Other birds adjust the routes of their seasonal migrations based on other seasonal foods. The rufous hummingbird, which migrates from Mexico to Alaska, uses a western coastal route during its northward spring migration, when the warmer waters of the Pacific Ocean have created an early spring and encouraged blooming flowers along the coast. In late summer and early fall, however, the rufous hummingbird heads south not along the same coastal route where flowers are long gone, but instead along an interior route that crosses through mountain meadows where late season flowers are still blooming their best.

On a less dramatic scale, these types of feeding adjustments can often be seen as wild birds take advantage of the most readily available foods throughout the year. Cedar waxwings roam nomadically all year long wherever berry bushes and fruit trees are abundant, while different winter finches may seasonally irrupt when seed and pine nut crops are strong enough to support larger populations. Even raptors change their food sources based on availability, such as snowy owls migrating further south during harsh winters in order to find more prey in southern regions.

Best Seasonal Foods To Offer Birds

In the yard, birders can adapt their feeders and feeding stations to accommodate wild birds' changing needs and attract even more hungry birds.

Spring – Nectar, fruit, and sunflower seed offer great nutrition for migrating birds as well as resident species beginning their nesting season. Multiple feeders, including hoppers and platforms, can provide safe, comfortable feeding stations for different types of birds. Keep suet cakes out in early spring for even more energy when nighttime temperatures are still low.

Summer – Though natural foods are abundant in summer, extra feeders filled with nectar, black oil sunflower seeds, fruit, and mealworms can give parent birds a convenient, easy option to nourish hungry nestlings. Adding crushed, lightly toasted eggshells to a birdseed mix is a great way to give wild birds extra calcium for laying strong, healthy eggs.

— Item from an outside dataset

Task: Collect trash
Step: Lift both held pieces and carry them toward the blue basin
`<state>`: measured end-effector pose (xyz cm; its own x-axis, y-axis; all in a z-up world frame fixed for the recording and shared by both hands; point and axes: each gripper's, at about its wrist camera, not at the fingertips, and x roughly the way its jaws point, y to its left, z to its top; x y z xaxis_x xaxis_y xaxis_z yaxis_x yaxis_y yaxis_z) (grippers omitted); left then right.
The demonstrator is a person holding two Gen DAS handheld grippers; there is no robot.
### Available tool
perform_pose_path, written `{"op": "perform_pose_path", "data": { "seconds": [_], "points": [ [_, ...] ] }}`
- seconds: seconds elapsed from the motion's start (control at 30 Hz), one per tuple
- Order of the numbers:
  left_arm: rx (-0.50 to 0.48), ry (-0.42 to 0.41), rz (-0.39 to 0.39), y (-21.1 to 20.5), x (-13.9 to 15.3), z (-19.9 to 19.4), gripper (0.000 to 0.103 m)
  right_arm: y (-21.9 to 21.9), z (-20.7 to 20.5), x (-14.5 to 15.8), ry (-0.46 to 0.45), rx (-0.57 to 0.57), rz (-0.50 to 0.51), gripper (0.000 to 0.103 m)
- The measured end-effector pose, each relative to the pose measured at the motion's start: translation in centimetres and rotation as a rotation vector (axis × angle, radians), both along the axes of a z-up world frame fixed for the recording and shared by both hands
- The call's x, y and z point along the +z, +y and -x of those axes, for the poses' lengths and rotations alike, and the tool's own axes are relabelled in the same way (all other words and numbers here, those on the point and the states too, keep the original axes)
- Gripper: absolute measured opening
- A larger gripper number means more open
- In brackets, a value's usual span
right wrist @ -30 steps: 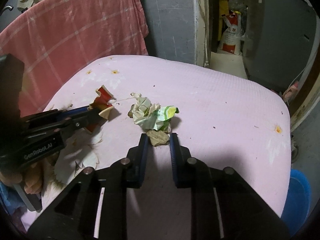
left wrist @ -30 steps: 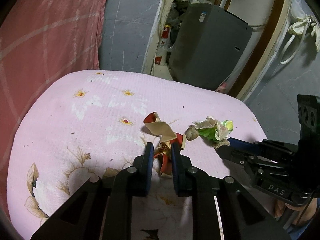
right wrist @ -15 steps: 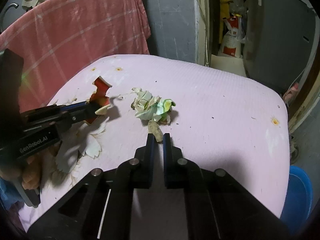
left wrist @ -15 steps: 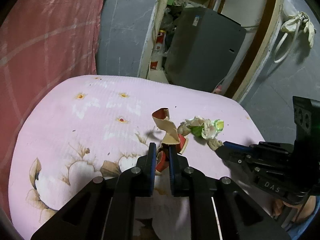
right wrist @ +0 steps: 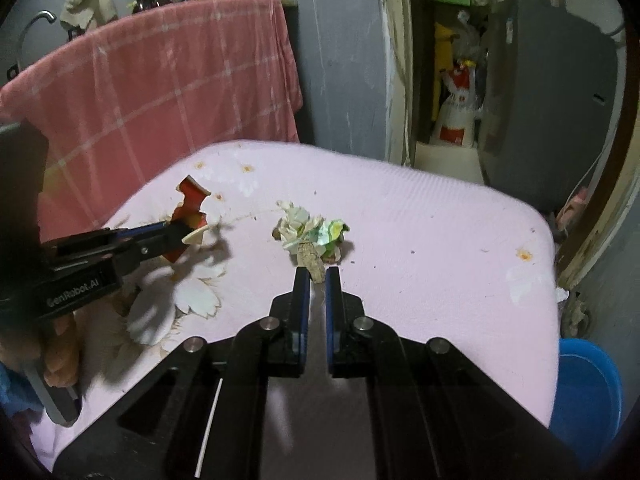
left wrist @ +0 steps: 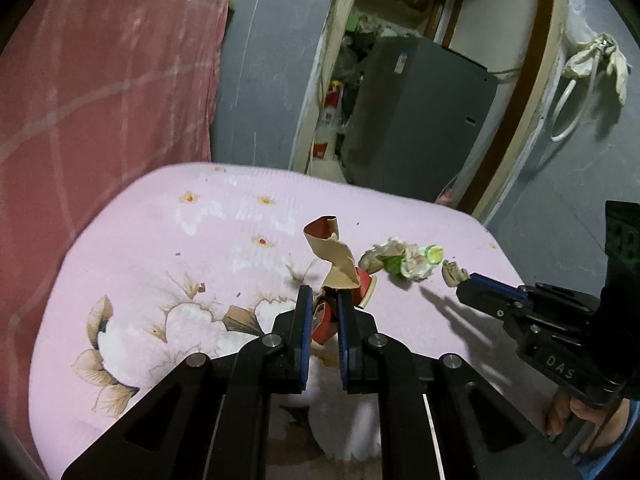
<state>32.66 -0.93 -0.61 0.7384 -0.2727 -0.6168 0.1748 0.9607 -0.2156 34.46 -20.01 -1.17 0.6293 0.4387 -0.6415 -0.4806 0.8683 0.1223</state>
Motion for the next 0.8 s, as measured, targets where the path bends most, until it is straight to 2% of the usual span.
{"op": "perform_pose_path", "data": {
  "seconds": [0.3, 0.57, 0.8],
  "points": [
    [-0.003, -0.184, -0.017, -2.2, 2.5, 3.9, 0.009, -2.0, 4.8, 3.2, -0.218, -0.068, -0.091, 0.007],
    [-0.02, -0.32, 0.023, -4.9, 5.0, 6.6, 0.009, -5.8, 9.5, 6.6, -0.399, -0.195, -0.177, 0.007],
    [-0.081, -0.381, 0.072, -8.7, 6.9, 8.0, 0.009, -10.3, 11.7, 7.9, -0.447, -0.302, -0.238, 0.007]
  ]
}}
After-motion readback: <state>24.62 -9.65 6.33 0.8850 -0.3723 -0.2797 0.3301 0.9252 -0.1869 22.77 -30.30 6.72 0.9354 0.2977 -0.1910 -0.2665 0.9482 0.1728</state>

Autumn – High-energy foods such as peanuts, peanut butter, nut and fruit blend seed mixes, and black oil sunflower seeds are ideal for giving autumn birds enough energy to prepare for winter or start on their seasonal migrations. Larger feeders can accommodate hungry flocks and birds that may be passing through so every bird gets a good meal.

Winter – Foods rich in oils and carbs are best for feeding winter birds, to help them have enough calories to stay warm and healthy. Nyjer seed offered in sock feeders is popular with redpolls, siskins, and other winter finches, while sunflower seed is always a great choice for many winter birds. Cracked corn is a starchy, carbohydrate-rich option for feeding ground birds such as doves, quail, and turkeys all winter long, while suet is a favorite for many winter bird species.

No matter which season it is or what foods are being offered, it is best to use covered feeders that can protect birdseed and other foods from rain or snow that could create mold. Spoiled seed can be toxic to birds, and feeders should be cleaned regularly to protect birds from diseases. Using baffles above and below feeders will also help keep other wildlife, such as squirrels and raccoons, from usurping the food before birds have a chance to eat.

Wild birds will come to backyard feeding stations throughout the year, especially if birders offer specialized foods chosen to meet birds' seasonal nutritional needs. By better understanding how birds' diets change throughout the year, it is easier to offer the very best foods to nourish a healthy and happy backyard flock all year long.